Défiance envers « les méchants capitalistes »
Des esclandres qui ne plaisent pas à tout le monde. Interrogé par 20 Minutes, Nicolas Froissard, codirigeant et porte-parole du groupe SOS juge « irrationnelle » la position du collectif. Pourtant, il laisse la porte ouverte : « Celles et ceux qui auront envie de continuer de travailler avec la Clef, si on en devient propriétaires demain, pourront évidemment le faire. Ils seront les bienvenues. »
Pour autant, il s’agace de la défiance non feinte par les occupants et leurs soutiens. « Il n’y a qu’à voir sur les réseaux sociaux. On est le diable, on est les méchants capitalistes – alors que nous sommes associatifs –, on est une succursale d’ En Marche… » Jean-Marc Borello, président et fondateur du Groupe SOS, est effectivement engagé aux côtés du parti présidentiel, néanmoins Nicolas Froissard précise que ce n’est un secret pour personne et que cela ne concerne pas l’association.
Seulement, les occupants, soutenus par les spectateurs et plusieurs élus locaux (communistes, écologistes et PS), ne sont visiblement pas près de rendre les clés du cinéma. Ce lundi, plusieurs centaines de personnes étaient rassemblées devant ses portes. Les deux salles de projection n’ont pas pu satisfaire tout le monde.

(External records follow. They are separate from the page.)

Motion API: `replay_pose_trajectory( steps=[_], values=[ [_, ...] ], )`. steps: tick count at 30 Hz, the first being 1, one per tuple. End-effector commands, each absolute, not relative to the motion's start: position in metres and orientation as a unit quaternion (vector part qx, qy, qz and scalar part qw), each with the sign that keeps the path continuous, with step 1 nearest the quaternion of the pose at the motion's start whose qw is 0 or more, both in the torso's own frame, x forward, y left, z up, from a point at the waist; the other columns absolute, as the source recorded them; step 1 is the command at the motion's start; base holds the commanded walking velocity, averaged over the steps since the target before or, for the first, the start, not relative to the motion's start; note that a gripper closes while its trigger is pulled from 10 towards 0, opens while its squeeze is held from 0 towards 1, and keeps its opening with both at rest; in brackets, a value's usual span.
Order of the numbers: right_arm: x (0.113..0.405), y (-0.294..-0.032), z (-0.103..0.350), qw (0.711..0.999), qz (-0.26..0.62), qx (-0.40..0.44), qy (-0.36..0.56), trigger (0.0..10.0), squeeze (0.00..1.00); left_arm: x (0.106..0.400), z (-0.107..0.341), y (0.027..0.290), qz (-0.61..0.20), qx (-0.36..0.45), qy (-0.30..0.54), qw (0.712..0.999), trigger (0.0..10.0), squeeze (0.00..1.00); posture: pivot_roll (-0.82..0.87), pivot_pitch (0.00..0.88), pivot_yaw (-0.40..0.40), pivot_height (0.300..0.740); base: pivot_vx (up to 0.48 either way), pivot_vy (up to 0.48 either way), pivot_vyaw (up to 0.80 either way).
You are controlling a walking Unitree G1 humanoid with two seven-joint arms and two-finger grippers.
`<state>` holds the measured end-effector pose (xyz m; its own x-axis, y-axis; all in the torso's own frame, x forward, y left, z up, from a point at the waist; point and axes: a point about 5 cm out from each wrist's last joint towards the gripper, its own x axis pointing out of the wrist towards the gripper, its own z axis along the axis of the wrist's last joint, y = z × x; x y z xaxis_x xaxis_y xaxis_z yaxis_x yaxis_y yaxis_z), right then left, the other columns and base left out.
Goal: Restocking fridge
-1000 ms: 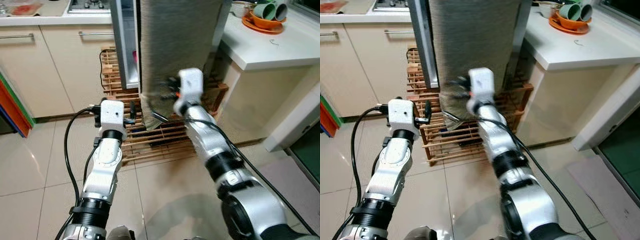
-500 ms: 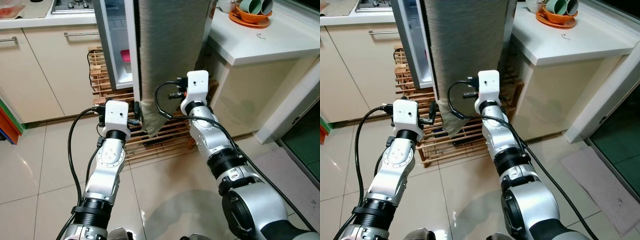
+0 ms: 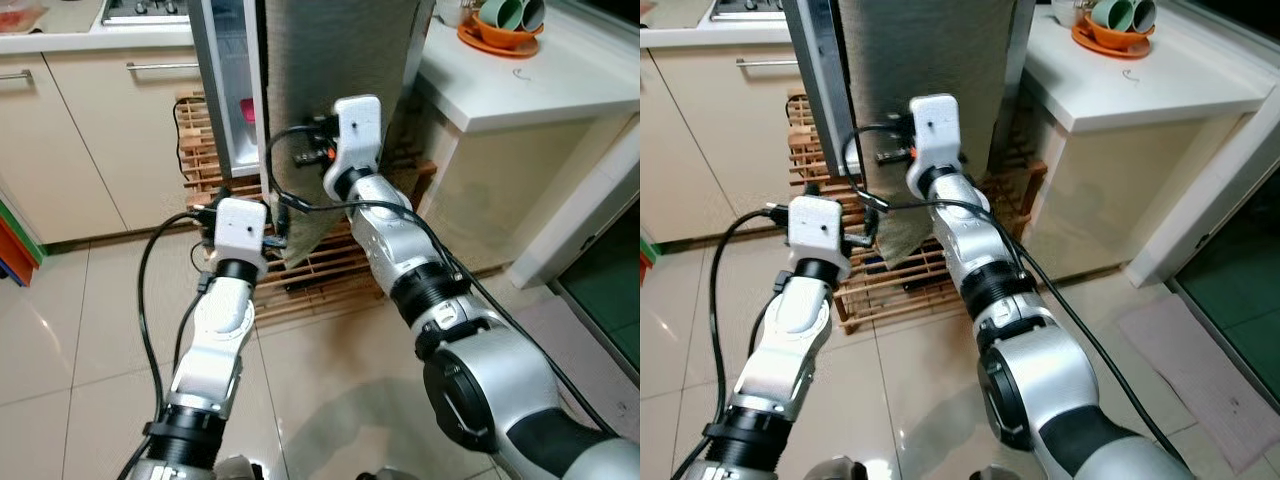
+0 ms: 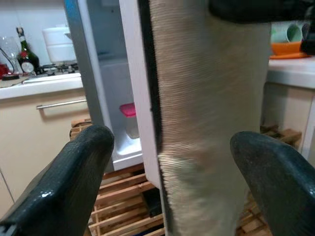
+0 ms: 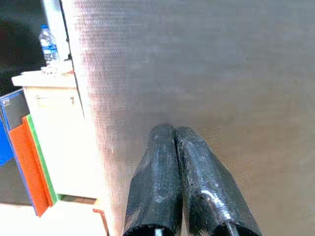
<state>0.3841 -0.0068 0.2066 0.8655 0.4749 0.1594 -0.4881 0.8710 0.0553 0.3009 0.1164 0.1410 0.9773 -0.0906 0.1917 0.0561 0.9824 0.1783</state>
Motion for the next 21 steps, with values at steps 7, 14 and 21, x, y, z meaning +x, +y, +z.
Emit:
replay_pose_trajectory(
  steps=[7, 14, 21],
  values=[
    [0.3760, 0.0176, 0.2014, 0.956, 0.282, 0.062, -0.056, 10.0, 0.00, 0.2965, 0.1434, 0.1209, -0.033, 0.077, -0.104, 0.991, 10.0, 0.00, 0.10, 0.030, -0.092, 0.740, 0.395, 0.272, 0.00],
    [0.3766, 0.0167, 0.2002, 0.956, 0.282, 0.054, -0.055, 10.0, 0.00, 0.2974, 0.1431, 0.1212, -0.031, 0.073, -0.100, 0.992, 10.0, 0.00, 0.09, 0.030, -0.095, 0.740, 0.396, 0.271, 0.00],
    [0.3771, 0.0127, 0.1955, 0.958, 0.279, 0.039, -0.055, 10.0, 0.00, 0.2971, 0.1421, 0.1194, -0.028, 0.068, -0.098, 0.992, 10.0, 0.00, 0.09, 0.028, -0.095, 0.740, 0.301, 0.077, 0.00]
  ],
)
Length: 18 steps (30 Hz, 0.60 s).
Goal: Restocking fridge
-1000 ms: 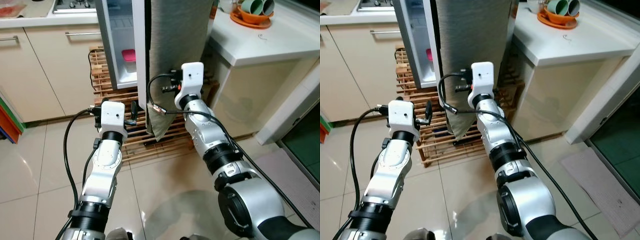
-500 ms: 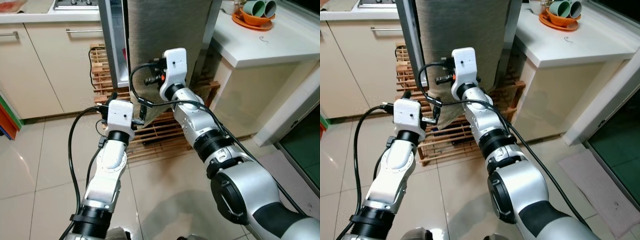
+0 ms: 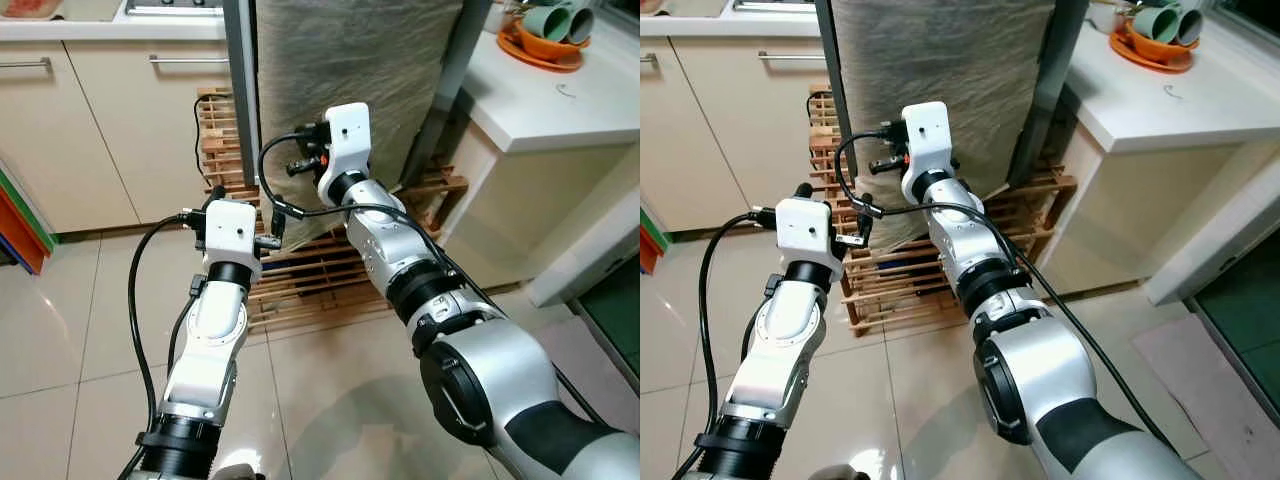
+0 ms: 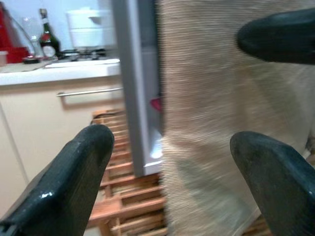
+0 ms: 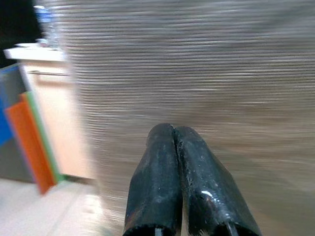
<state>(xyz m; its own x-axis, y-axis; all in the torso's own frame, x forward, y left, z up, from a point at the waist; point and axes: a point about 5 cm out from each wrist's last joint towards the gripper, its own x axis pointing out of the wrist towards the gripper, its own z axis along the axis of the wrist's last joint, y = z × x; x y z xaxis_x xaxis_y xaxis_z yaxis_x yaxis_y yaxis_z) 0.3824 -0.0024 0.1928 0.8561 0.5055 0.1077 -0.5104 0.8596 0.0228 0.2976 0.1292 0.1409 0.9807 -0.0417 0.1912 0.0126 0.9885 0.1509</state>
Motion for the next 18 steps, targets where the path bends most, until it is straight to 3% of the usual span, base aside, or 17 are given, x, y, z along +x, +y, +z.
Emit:
replay_pose_trajectory(
  steps=[1, 13, 18],
  values=[
    [0.3771, 0.0124, 0.1950, 0.958, 0.278, 0.039, -0.054, 10.0, 0.00, 0.2972, 0.1420, 0.1195, -0.028, 0.068, -0.098, 0.993, 10.0, 0.00, 0.09, 0.028, -0.095, 0.740, 0.000, 0.000, 0.00],
    [0.3786, 0.0114, 0.1965, 0.960, 0.273, 0.029, -0.057, 10.0, 0.00, 0.3001, 0.1453, 0.1235, -0.022, 0.067, -0.103, 0.992, 10.0, 0.00, 0.09, 0.024, -0.093, 0.740, 0.000, 0.000, 0.00],
    [0.3780, 0.0085, 0.1914, 0.961, 0.269, 0.039, -0.051, 10.0, 0.00, 0.2999, 0.1454, 0.1247, -0.020, 0.065, -0.105, 0.992, 10.0, 0.00, 0.09, 0.023, -0.089, 0.740, 0.321, 0.357, 0.00]
  ],
)
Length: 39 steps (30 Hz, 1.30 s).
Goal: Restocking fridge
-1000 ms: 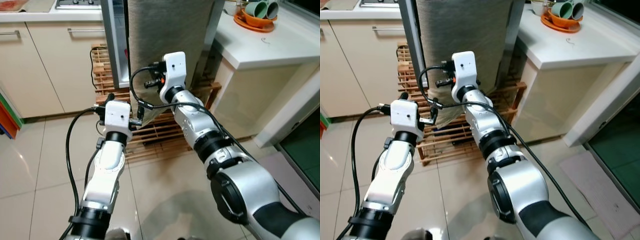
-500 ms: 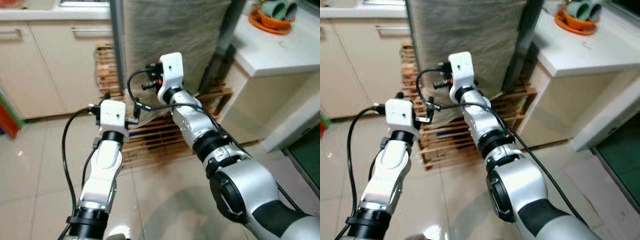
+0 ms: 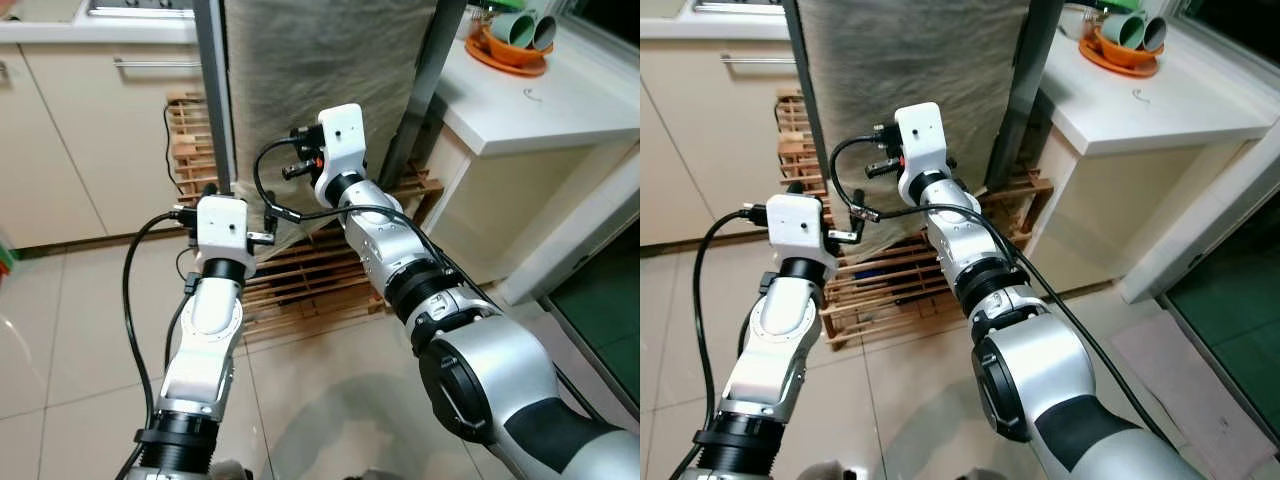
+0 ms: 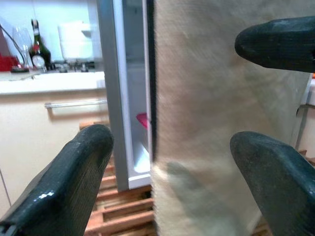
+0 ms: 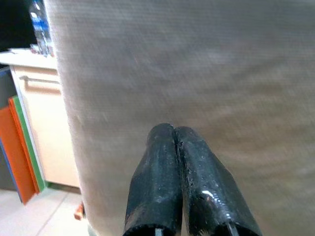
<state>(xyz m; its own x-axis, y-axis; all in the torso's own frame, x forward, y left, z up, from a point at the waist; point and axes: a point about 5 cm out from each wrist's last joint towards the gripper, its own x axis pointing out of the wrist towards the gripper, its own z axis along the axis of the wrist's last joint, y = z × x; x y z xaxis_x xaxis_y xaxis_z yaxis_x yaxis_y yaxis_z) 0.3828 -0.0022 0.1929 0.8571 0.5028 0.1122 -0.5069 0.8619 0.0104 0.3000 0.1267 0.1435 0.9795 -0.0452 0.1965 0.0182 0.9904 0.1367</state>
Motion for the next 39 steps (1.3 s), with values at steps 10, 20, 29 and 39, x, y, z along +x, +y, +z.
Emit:
replay_pose_trajectory(
  steps=[10, 20, 29, 39],
  values=[
    [0.377, 0.003, 0.183, 0.964, 0.261, 0.037, -0.043, 10.0, 0.00, 0.302, 0.142, 0.124, -0.028, 0.071, -0.095, 0.993, 10.0, 0.00, 0.08, 0.012, -0.080, 0.740, 0.364, 0.307, 0.00],
    [0.380, -0.023, 0.168, 0.976, 0.210, 0.035, -0.043, 10.0, 0.00, 0.308, 0.133, 0.131, -0.021, 0.097, -0.065, 0.993, 10.0, 0.00, 0.07, 0.000, -0.045, 0.740, 0.183, 0.000, 0.00],
    [0.381, -0.042, 0.163, 0.985, 0.152, 0.059, -0.048, 10.0, 0.00, 0.318, 0.139, 0.133, -0.046, 0.079, -0.057, 0.994, 10.0, 0.00, 0.05, 0.000, 0.065, 0.740, 0.000, 0.000, 0.00],
    [0.381, -0.042, 0.166, 0.985, 0.155, 0.052, -0.062, 10.0, 0.00, 0.325, 0.146, 0.133, -0.040, 0.087, -0.076, 0.993, 10.0, 0.00, 0.04, 0.000, 0.047, 0.740, 0.303, 0.000, 0.00]
  ],
)
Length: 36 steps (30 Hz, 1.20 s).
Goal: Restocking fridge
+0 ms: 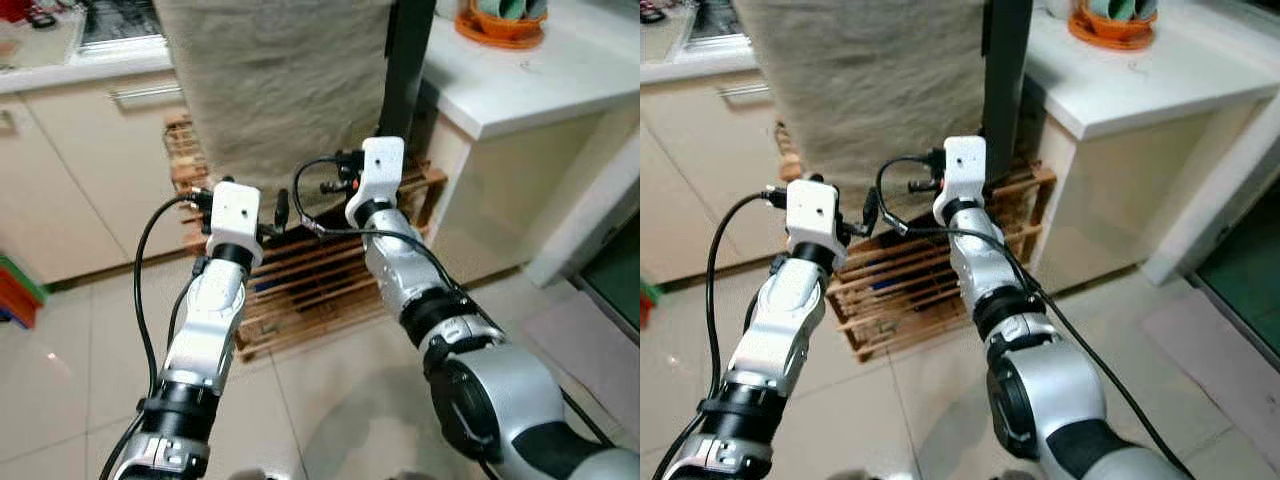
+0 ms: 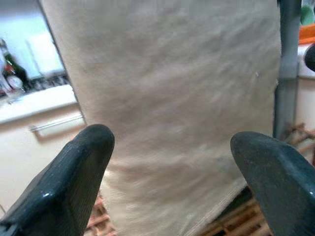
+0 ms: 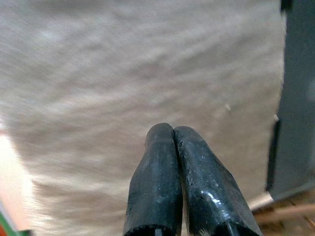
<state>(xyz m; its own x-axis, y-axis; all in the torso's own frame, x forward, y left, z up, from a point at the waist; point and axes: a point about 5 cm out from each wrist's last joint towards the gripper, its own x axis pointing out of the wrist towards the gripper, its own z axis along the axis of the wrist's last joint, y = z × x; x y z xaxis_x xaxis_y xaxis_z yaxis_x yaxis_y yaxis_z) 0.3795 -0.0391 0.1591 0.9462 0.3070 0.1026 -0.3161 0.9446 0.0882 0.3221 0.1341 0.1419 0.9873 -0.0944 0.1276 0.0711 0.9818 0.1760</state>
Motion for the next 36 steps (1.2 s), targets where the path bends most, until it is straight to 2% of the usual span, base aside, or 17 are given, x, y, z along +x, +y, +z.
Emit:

Le réalisateur Leos Carax était présent ce soir-là à l’occasion de la diffusion d’Une chambre en ville de Jacques Demy. Ce mardi matin, c’est Rosalie Varda qui reprenait le flambeau avec une seconde projection du même film, cette fois-ci organisée dès 6 heures. Projecteurs allumés ou non, à n’importe quelle heure la menace d’une expulsion demeure dans les esprits des squatteurs amoureux du 7e art.